Before token German car companies had begun to think about developing products that would be more climate friendly, Robin Zeng, the engineering-minded son of a farmer, had spent 20 years building a battery company to feed lithium-ion batteries into the mobile phone market. Helped along by a government eager to reduce reliance on oil imports and urban air pollution, his company, Contemporary Amperex Technology (CATL), had already created more billionaires than Google or Facebook. Now the Chinese company was supplying Mercedes-Benz with the meat of its new line of cars.

Zeng and CATL’s nationwide conveyor belt presided over a dramatic drop in lithium-ion battery prices that was predicted by few observers early in the century. In Sanderson’s estimation, Zeng is one of these “winners” in the race to go green — and, despite its subtitle, Sanderson’s book centers winners. Losers, likely in much higher number, feel like an afterthought or a statistic. When there’s little discussion of their aspirations or the forces that put a mine under them, these real people and communities appear irrelevant and important questions remain buried.

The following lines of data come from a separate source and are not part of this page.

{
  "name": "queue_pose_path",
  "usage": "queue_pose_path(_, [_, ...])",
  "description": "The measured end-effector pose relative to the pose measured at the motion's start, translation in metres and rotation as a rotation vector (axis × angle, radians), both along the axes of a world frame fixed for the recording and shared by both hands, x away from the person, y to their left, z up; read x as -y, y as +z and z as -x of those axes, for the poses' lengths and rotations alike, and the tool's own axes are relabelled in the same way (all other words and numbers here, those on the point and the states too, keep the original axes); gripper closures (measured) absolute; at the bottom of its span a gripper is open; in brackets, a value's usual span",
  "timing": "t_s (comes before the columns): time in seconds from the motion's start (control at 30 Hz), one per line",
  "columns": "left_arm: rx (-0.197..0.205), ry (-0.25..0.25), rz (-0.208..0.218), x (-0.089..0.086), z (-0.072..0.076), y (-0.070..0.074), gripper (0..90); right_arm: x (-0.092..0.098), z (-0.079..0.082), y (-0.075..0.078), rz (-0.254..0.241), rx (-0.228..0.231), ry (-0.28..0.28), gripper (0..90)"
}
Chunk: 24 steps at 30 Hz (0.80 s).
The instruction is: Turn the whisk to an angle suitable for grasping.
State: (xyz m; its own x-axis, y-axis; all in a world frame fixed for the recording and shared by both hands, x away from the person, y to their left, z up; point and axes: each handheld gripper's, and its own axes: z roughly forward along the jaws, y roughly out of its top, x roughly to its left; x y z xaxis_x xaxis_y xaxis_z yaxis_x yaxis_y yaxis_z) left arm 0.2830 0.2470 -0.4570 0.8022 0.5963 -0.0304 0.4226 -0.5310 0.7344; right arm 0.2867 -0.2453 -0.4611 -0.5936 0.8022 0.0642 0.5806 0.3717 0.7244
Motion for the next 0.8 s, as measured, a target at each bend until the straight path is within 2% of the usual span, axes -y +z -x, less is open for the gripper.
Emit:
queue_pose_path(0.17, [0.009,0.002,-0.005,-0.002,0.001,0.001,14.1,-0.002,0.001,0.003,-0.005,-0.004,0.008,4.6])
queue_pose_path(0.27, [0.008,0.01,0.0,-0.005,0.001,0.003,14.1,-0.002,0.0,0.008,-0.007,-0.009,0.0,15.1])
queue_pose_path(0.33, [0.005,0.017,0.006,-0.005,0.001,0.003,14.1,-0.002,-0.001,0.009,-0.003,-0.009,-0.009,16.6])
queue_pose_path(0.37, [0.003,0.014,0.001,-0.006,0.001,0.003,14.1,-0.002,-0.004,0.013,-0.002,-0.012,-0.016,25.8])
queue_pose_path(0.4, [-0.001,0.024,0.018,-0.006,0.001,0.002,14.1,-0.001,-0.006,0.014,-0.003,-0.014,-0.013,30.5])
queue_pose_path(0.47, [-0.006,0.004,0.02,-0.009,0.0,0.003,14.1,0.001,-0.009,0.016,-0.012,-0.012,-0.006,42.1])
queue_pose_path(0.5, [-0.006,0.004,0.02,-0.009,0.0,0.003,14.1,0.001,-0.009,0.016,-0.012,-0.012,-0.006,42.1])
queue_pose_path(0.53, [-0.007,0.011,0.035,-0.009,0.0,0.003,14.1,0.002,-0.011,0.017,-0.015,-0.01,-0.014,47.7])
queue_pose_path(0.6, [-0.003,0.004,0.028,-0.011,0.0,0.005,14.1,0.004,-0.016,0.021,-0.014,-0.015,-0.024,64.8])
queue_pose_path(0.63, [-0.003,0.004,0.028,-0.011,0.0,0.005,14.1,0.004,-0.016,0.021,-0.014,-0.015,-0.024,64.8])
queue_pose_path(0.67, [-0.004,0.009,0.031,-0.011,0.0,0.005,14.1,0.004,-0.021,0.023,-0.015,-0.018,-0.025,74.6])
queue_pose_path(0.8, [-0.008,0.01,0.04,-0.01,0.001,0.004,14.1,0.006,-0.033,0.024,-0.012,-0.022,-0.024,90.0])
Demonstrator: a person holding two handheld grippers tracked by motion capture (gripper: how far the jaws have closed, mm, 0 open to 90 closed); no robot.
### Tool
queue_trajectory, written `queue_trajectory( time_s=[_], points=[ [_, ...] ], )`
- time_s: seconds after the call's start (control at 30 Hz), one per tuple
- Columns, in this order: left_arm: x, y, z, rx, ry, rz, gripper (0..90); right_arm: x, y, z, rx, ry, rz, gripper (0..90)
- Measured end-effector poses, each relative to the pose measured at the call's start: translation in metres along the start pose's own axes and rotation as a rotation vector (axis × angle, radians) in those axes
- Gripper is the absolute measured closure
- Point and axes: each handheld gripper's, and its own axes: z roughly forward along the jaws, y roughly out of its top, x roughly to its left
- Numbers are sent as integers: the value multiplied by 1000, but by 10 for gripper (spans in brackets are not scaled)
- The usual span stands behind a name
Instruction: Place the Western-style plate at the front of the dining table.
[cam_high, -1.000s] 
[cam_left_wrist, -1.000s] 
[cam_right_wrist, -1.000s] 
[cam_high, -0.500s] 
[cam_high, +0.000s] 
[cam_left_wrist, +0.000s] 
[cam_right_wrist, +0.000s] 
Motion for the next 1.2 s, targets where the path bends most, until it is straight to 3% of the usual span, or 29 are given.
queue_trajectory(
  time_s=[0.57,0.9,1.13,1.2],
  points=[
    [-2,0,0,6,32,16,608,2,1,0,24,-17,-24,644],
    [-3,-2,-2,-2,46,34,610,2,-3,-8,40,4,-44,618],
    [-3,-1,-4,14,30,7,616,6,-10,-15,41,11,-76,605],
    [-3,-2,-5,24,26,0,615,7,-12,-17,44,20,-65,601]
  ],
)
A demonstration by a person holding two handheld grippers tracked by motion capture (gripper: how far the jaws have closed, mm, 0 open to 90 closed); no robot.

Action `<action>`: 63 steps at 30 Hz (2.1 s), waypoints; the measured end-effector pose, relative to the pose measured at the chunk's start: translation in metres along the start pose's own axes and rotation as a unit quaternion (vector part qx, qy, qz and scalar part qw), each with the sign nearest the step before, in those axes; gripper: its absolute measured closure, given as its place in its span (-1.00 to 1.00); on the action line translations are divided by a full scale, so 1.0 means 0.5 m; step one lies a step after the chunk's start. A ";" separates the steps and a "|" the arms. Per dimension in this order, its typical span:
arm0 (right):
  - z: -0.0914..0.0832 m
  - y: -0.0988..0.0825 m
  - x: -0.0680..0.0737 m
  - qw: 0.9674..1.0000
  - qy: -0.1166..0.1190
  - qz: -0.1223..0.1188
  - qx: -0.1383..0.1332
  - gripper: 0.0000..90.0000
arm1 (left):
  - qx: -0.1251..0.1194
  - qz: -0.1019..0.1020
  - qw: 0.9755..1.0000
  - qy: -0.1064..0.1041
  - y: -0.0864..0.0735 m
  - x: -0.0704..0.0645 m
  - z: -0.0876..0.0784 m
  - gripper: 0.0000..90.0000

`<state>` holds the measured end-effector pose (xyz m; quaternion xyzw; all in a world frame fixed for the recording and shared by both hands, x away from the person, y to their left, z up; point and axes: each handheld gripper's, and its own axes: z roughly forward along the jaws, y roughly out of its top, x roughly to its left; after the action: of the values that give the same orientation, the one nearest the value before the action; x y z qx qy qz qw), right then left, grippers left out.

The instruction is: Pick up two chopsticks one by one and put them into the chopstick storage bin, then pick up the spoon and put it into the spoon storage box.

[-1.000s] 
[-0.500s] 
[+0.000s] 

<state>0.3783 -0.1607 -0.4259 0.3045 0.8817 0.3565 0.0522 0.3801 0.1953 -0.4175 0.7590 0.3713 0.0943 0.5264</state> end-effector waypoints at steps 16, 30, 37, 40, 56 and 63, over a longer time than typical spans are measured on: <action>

“Despite its subtitle, Sanderson’s book centers winners. Losers, likely in much higher number, feel like an afterthought or a statistic.”

As consumer-facing books, Sanderson and Turner both praise these low prices for batteries — for electric vehicles to save the climate, they need to be cheap, otherwise drivers will head to the subsidized pump. Turner would likely attribute the low prices to ingenious engineering, although his self-imposed guardrails prevent his book from looking into political economy of mining. Sanderson would perhaps say it’s government support for research and industrial development.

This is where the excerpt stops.